In a long-term forecast report, TD Bank forecasts Canadian GDP to settle at a more sustainable 2% rate over the next two years. From 2020-2022, growth is expected to average 1.7%.
“Population aging and modest productivity growth equate to a slower pace relative to history,” says TD.
The bank says Canada’s economic capacity has largely been absorbed, which should “keep the Bank of Canada biased toward further rate hikes.” The bank expects one more rate increase in 2018 and two in 2019 (see its table of forecasted interest rate hikes).
“The policy interest rate is anticipated to reach 2.50% by 2022, which remains modest within a historical context,” says TD.
In a report on central banks, RBC economist Josh Nye says Canada’s economic backdrop makes the case for gradual tightening, “but developments on the trade front will be equally important in the Bank of Canada’s near-term decisions. That point was certainly emphasized in their March policy statement that left rates unchanged.”
Still, RBC’s rate forecasts have the overnight rate reaching 2.0% in Q4, requiring three more hikes this year.
In a monetary policy report released earlier this month, National Bank economists say they expect two rate hikes this year.
“We expect the Bank of Canada to remain on the sidelines for another couple of months, by which time there may be more clarity on trade, something that may allow the central bank to raise interest rates two more times later in the year,” says the report.
Also in a forecast report released earlier this month, Scotiabank chief economist Jean-François Perrault says he expects the Bank of Canada will raise rates by another 50 basis points this year “based on domestic fundamentals,” including above-potential growth and price pressures.
Perrault expects the next hike will come in May, “though the odds of that are decreasing given mounting trade-related uncertainties.” He plans to re-evaluate his outlook when trade announcements are made.
BMO also forecasts two rate hikes, in Q3 and Q4.

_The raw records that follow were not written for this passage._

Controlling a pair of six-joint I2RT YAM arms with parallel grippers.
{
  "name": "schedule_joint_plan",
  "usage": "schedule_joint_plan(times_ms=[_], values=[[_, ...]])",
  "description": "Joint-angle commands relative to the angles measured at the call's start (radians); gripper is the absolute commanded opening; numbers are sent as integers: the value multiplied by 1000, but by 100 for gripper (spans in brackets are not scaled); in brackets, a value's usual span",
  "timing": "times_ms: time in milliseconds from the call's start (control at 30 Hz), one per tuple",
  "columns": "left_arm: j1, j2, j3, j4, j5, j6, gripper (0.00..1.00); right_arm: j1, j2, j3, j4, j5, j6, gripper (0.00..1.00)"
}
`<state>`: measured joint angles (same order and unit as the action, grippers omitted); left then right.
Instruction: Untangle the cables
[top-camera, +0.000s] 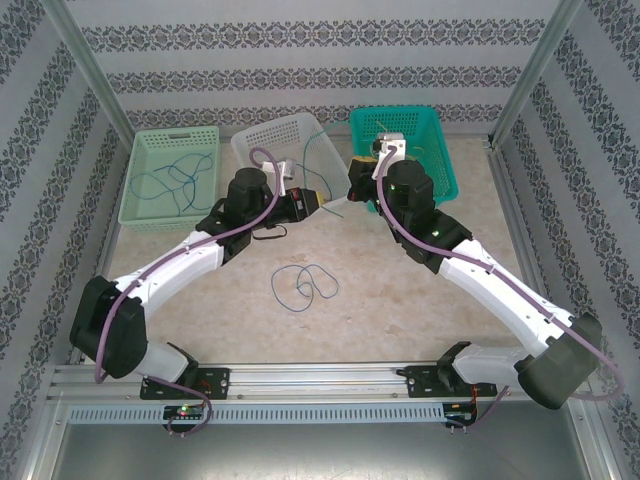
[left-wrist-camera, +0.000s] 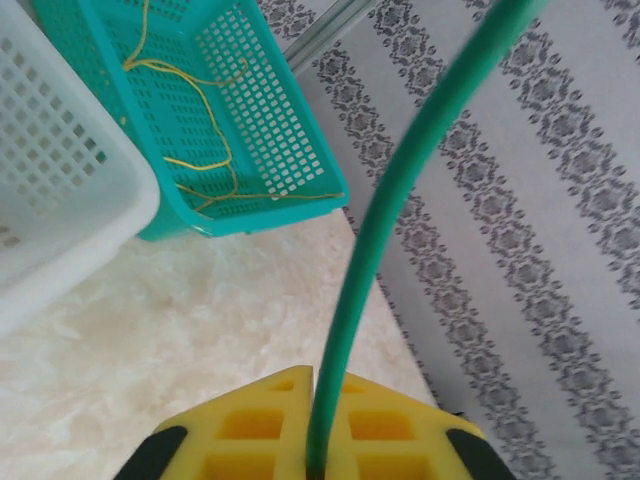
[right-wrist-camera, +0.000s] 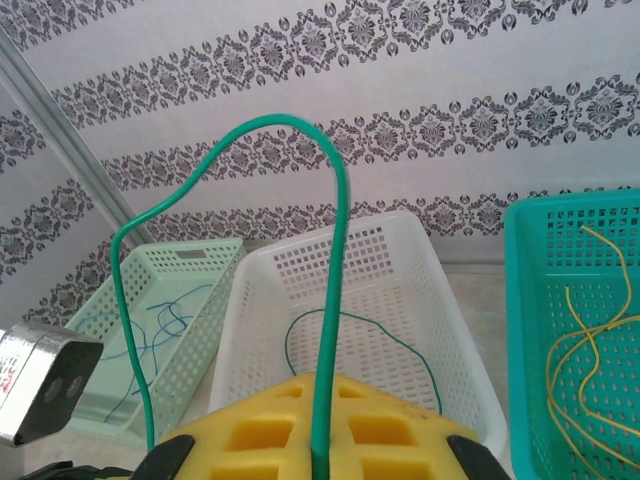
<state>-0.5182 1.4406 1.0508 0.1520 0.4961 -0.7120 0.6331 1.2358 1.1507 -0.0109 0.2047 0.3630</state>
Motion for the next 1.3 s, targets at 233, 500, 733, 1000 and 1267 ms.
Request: schedule_joint_plan(times_ms=[233,500,733,1000,1267], values=[[-10,-71,126,-562,-292,489,0,-50,-119,-14,-166,-143,-123,0],[-10,-39,217,-792,-494,759,0,-99,-130,71,-510,-394,-347,0],[-11,-22,246,-867,-752,947,0,-87,-99,85,-697,-513,-463,0],[-11,-53,150,-765,-1025,1181,0,-100,-99,72,-822,-560,-508,0],[-15,-120,63,-670,-1070,1348,0,-87,-102,70,-895,-496,-618,0]])
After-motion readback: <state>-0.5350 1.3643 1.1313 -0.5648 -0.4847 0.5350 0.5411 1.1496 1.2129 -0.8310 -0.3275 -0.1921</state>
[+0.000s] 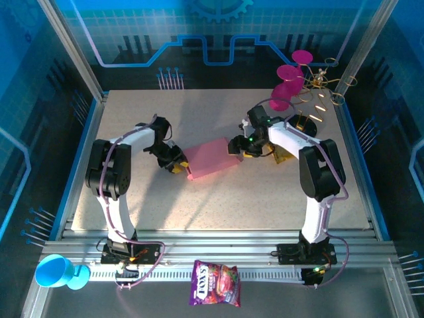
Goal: Fold the paper box
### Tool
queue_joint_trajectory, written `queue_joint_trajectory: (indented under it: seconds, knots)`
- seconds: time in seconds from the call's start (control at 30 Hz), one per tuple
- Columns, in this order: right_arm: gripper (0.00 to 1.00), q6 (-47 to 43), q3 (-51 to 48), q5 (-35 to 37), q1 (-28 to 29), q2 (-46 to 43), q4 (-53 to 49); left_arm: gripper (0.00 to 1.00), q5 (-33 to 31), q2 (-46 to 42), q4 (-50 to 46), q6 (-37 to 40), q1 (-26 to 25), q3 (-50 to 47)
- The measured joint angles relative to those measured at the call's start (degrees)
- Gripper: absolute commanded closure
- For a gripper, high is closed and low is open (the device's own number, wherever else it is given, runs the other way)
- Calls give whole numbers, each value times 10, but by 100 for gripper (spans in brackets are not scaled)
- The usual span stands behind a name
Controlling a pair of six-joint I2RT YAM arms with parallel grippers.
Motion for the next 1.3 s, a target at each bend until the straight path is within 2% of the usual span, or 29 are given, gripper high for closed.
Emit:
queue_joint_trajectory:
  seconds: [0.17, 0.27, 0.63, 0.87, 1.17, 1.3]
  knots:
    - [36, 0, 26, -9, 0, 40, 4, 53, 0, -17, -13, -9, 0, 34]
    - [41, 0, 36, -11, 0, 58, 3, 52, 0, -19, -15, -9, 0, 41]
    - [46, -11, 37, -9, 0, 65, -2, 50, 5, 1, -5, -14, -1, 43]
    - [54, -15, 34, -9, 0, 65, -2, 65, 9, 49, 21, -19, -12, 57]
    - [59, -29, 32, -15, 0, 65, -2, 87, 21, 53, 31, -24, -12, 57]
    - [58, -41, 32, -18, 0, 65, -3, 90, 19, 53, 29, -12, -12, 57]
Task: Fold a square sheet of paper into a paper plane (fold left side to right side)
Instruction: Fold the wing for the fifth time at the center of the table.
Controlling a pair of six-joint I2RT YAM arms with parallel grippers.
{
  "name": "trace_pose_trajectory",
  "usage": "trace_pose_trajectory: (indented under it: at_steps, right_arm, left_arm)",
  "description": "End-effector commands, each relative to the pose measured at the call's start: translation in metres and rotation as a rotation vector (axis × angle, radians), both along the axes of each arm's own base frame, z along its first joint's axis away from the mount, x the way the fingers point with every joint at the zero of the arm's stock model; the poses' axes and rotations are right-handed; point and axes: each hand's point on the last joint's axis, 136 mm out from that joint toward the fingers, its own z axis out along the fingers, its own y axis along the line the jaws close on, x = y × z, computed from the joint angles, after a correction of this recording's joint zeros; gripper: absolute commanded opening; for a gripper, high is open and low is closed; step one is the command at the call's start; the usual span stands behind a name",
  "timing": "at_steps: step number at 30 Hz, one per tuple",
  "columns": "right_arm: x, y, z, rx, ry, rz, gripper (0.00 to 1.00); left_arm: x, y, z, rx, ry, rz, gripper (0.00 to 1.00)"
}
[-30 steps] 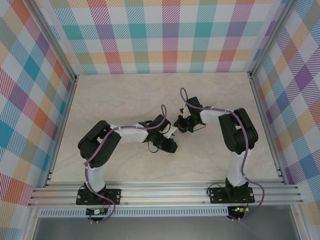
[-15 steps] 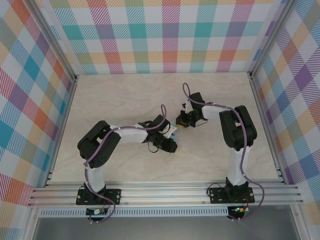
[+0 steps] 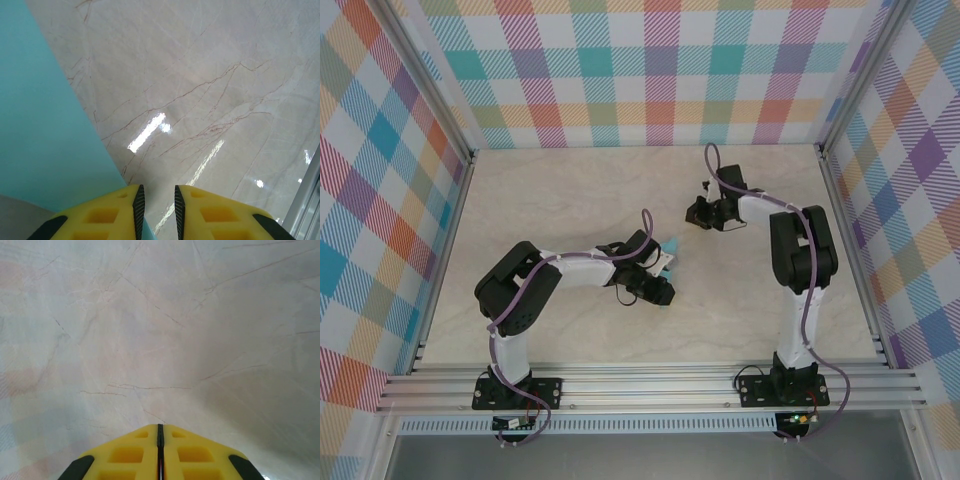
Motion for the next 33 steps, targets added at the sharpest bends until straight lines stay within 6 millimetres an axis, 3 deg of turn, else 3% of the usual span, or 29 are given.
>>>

U.S. fiscal stimulus should see growth of 2.7% in 2018, and 2.9% in 2019, says TD.
Indeed, today the Fed upped its 2018 GDP projection by two ticks to the 2.7% consensus, and increased its 2019 call to 2.4%, as it raised its key interest rate by a quarter point to a range of 1.5% to 1.75%.
“As the temporary lift from tax cuts and spending fade, growth is expected to moderate to 1.8% by the end of 2020,” it says.
TD expects an accelerating path for inflation and monetary tightening as the U.S. economy is already at or near full employment.
The tight labour market and wage pressures should result in a pass-through to consumer inflation. “As a result, we anticipate a very modest overshoot of the Federal Reserve’s 2.0% target over the next few years,” says TD.
In a prescient preview report of today’s stateside rate announcement, Michael Gregory, BMO deputy chief economist, says real GDP growth rates, lower unemployment rates and faster inflation rates should serve as the backdrop for an upward revision in Fed rate hikes.
“We look for the median projection for the Fed funds rate to show four rate hikes this year (instead of three before), with a 2018-end range of 2.25%-to-2.50%. […] Beginning with a higher starting point, for 2019, at least two rate hikes should remain, with a year-end range of 2.75%-to-3.00%,” possibly higher, he says.
Nye had also forecasted four rate hikes from the Fed this year, starting with today’s announcement.
“With the economy running at full capacity and getting a fiscal boost this year, the Fed is increasingly confident that inflation will hit 2% on a sustained basis,” he says. “That should keep them hiking through 2019.”
Today, the Fed added a hike to its dot plot forecast for 2019.